## What you should do
Find the word "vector" in the listing. Copy out each line where it occurs.

## Records to use
┌──
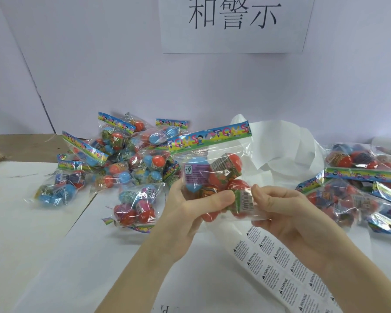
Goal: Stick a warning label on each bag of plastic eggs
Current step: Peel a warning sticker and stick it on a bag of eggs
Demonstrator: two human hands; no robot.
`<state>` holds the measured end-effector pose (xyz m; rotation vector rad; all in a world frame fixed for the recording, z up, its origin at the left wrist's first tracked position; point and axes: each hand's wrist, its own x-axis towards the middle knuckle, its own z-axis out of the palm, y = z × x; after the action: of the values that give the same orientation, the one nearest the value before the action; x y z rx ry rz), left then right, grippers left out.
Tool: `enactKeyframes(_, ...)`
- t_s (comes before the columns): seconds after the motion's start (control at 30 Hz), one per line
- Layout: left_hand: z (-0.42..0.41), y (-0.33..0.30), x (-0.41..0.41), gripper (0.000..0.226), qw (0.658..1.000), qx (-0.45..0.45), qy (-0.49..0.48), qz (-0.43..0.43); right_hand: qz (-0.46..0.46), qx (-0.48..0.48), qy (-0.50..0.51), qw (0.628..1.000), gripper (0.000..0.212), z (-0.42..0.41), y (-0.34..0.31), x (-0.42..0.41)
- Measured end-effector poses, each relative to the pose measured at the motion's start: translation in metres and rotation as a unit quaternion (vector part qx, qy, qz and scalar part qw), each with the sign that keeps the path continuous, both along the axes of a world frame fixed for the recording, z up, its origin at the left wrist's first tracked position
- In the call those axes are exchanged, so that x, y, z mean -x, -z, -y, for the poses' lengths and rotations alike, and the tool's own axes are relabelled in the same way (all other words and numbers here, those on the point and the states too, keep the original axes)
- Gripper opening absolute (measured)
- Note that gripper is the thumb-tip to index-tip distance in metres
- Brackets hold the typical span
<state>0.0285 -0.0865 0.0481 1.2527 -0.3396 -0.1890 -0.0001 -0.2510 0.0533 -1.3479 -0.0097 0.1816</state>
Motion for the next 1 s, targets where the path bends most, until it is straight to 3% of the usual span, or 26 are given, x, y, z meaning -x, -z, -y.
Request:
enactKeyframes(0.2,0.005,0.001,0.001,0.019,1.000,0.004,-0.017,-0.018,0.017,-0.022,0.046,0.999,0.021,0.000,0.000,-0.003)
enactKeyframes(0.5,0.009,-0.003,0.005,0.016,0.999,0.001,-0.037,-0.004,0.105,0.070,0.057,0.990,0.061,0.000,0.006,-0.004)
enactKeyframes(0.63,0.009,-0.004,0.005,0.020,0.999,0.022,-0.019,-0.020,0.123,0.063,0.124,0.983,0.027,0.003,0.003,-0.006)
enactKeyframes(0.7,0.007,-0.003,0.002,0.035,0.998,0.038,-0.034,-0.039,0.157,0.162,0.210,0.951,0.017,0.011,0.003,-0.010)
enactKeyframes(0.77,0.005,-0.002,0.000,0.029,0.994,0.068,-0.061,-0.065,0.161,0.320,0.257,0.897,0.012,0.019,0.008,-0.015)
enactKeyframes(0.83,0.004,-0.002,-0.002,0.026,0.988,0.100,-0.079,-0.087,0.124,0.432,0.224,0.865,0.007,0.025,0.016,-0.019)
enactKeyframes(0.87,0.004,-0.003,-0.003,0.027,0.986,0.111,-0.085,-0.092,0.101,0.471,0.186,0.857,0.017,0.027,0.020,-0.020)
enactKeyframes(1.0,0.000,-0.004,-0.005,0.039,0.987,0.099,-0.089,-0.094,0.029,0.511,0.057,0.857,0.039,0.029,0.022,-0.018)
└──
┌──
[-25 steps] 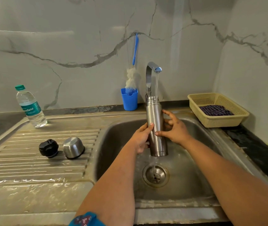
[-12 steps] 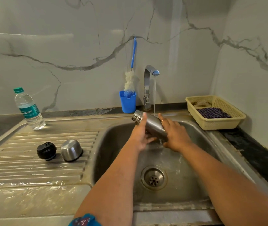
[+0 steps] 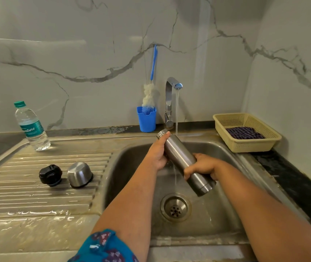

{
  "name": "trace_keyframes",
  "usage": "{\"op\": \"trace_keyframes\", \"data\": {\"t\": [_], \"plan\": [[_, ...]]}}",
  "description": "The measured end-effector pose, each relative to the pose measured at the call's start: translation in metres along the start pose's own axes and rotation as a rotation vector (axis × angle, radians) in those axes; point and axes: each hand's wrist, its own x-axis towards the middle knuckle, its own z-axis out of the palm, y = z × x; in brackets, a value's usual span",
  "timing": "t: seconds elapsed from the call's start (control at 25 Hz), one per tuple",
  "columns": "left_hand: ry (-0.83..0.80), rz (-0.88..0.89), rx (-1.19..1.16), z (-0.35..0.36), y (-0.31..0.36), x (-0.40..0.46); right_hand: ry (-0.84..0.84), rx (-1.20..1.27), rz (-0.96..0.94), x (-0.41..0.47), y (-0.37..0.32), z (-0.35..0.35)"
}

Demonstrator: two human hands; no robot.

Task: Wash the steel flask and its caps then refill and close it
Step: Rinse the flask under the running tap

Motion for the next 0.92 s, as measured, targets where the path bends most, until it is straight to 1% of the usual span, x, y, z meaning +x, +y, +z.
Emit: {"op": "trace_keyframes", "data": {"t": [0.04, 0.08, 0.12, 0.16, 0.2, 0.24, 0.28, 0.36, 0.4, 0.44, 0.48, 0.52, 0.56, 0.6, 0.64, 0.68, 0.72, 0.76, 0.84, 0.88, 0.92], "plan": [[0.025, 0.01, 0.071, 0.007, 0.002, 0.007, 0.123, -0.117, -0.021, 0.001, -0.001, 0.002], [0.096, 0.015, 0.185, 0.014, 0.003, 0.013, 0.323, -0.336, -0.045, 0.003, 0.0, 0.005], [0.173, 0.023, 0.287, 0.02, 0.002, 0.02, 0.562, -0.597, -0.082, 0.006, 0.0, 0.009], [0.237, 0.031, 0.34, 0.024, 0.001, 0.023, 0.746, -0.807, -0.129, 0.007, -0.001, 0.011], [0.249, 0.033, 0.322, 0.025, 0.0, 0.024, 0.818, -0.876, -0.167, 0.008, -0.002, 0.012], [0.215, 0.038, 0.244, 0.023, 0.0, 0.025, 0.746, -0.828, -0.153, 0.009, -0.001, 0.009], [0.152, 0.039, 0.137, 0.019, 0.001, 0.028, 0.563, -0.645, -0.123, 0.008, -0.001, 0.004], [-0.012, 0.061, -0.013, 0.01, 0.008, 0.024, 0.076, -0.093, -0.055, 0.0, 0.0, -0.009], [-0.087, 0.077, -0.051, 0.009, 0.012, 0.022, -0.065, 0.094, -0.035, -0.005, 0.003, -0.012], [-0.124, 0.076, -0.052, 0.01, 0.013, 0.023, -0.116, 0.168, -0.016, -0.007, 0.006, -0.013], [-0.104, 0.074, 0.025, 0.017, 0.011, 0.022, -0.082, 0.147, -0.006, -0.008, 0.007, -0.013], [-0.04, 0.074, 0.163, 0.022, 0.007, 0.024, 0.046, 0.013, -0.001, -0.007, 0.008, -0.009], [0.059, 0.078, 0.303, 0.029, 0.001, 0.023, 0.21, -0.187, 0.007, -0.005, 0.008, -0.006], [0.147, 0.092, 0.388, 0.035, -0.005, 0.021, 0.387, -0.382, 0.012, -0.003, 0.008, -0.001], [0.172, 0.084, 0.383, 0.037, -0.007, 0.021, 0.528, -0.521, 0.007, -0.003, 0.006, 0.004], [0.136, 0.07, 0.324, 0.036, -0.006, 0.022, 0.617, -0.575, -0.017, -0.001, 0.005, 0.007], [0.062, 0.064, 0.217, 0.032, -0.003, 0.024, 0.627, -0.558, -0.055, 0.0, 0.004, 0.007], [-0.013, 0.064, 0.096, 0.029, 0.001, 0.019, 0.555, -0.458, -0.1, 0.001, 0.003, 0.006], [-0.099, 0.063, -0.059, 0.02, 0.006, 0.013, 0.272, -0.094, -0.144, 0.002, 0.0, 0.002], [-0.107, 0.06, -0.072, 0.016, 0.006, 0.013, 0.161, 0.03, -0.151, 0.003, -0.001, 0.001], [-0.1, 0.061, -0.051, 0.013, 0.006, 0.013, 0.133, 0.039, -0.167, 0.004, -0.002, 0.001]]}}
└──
## Solution to this task
`<state>` holds the measured end-effector pose (xyz m; rotation vector rad; all in a world frame fixed for the recording, z up, its origin at the left wrist's first tracked position; point and axes: each hand's wrist, its own x-axis towards the middle knuckle, its own z-axis out of the palm, y = z × x; after the action: of the values that give the same orientation, the one nearest the value before the action; x y z rx ry rz), left then right, grippers left out.
- Measured end-effector poses, each relative to the pose measured at the motion's start: translation in metres and rotation as a unit quaternion (vector part qx, qy, qz and scalar part qw), each with the sign that keeps the path continuous, both along the axes of a world frame fixed for the recording, z up, its origin at the left wrist's first tracked position
  "description": "The measured end-effector pose, each relative to the pose measured at the call's start: translation in metres along the start pose's own axes and rotation as a rotation vector (axis × angle, radians) in those axes; point and axes: each hand's wrist, its own x-axis towards the middle knuckle, its own z-axis out of the palm, y = z × x; in brackets, a value's usual span",

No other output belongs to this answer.